Leider haben sich die Bilder der Frieszone, der der Hofmaler Caspar Amort schuf und in denen das Thema weitergeführt wurde, nicht erhalten: Es fanden sich dort bekannte „Schocker“, wie das Bild des Richters Oranus, den Perserkönig Cambyses auf dem Amtsstuhl Platz nehmen heißt, den er zur Aufmunterung mit der abgezogenen Haut des korrupten Vorgängers hat polstern lassen. Dies übrigens ein warnendes Beispiel für den Magistrat, das schon seit dem 15. Jahrhundert gern in niederländischen Rathäusern Darstellung fand!
Auch der Stammvater des Hauses Habsburg, Rudolf I., sowie der heilige Franzosenkönig Ludwig IX. tauchten in entsprechenden Szenen im Fries des Goldenen Saales auf – mithin konnten sich sowohl der österreichische wie der französische Gesandte freuen, wenn sie zu Audienzen antraten und Vertreter ihres jeweiligen Herrscherhauses als Vorbilder der Gerechtigkeit an den Münchner Wänden vorfanden (kein schlechter Schachzug, denn die beiden Herren waren sich der leidigen Politik halber spinnefeind, und Bayern musste zwischen beiden möglichst geschickt lavieren).

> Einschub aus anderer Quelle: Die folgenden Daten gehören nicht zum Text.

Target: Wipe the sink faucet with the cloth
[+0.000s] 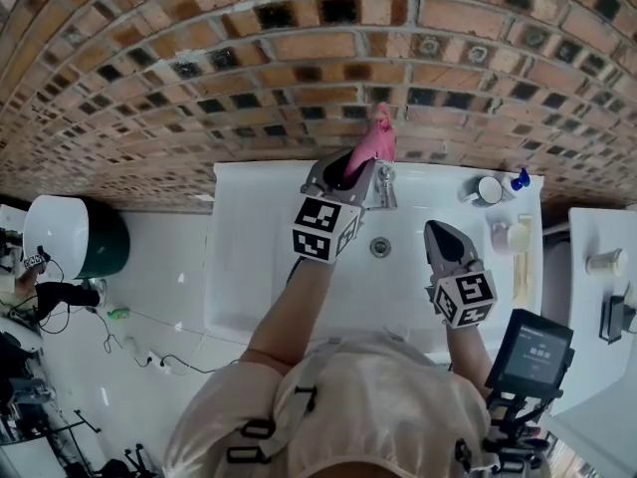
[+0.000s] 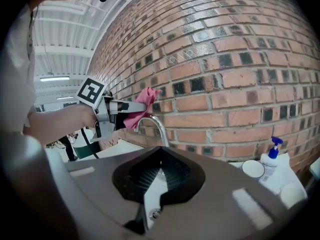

Im goldstarrenden Rahmen der Schnitzereien war dieses – übrigens ja komplett männlich dominierte – Bildprogramm für das Audienzzimmer einer Kurfürstin, die zwar Gemahlin und/oder Mutter der regierenden Landesherren war, nominell aber keinerlei Herrschaftsrechte ausüben konnte, ungewöhnlich – man hätte mehr religiöse und caritative Beispiele frommer Jungfrauen und demütiger Königsgemahlinnen erwarten dürfen. Allerdings wurden diese „spezifisch weiblichen“ Themen bereits sehr breit in den nicht erhaltenen Vorzimmern und den Privaträumen der Kurfürstin dargestellt – und übrigens auch dort überaus selbstbewusst. Dass eine solche Bildfolge inmitten des „Frauenzimmers“ installiert werden konnte, wird wohl mit der Persönlichkeit Henriette Adelaides zusammenhängen, die ehrgeizig und politisch interessiert war, Einfluss auf ihren Mann hatte und ambitionierte Ziele verfolgte (diese allerdings nur teilweise erreichte). Nach einem schweren Start am Münchner Hof, der von ihrer Schwiegermutter Maria Anna, gleichfalls kein klassisches Beispiel weiblicher Demut, geprägt wurde, und einem quälenden Jahrzehnt der Kinderlosigkeit ging spätestens ab der lang ersehnten Geburt des Thronerben Max Emanuel 1662 ihr Stern auf. Äußerlicher Höhepunkt dieser Entwicklung war ihr Eintritt in den „Geheimen Rat“, das eigentliche Regierungsgremium, im Jahr 1666. Vor dem Hintergrund dieses Hochgefühls eigener Möglichkeiten ist das – heute fragmentierte – Gesamtkunstwerk des „Goldenen Saals“ am besten zu verstehen.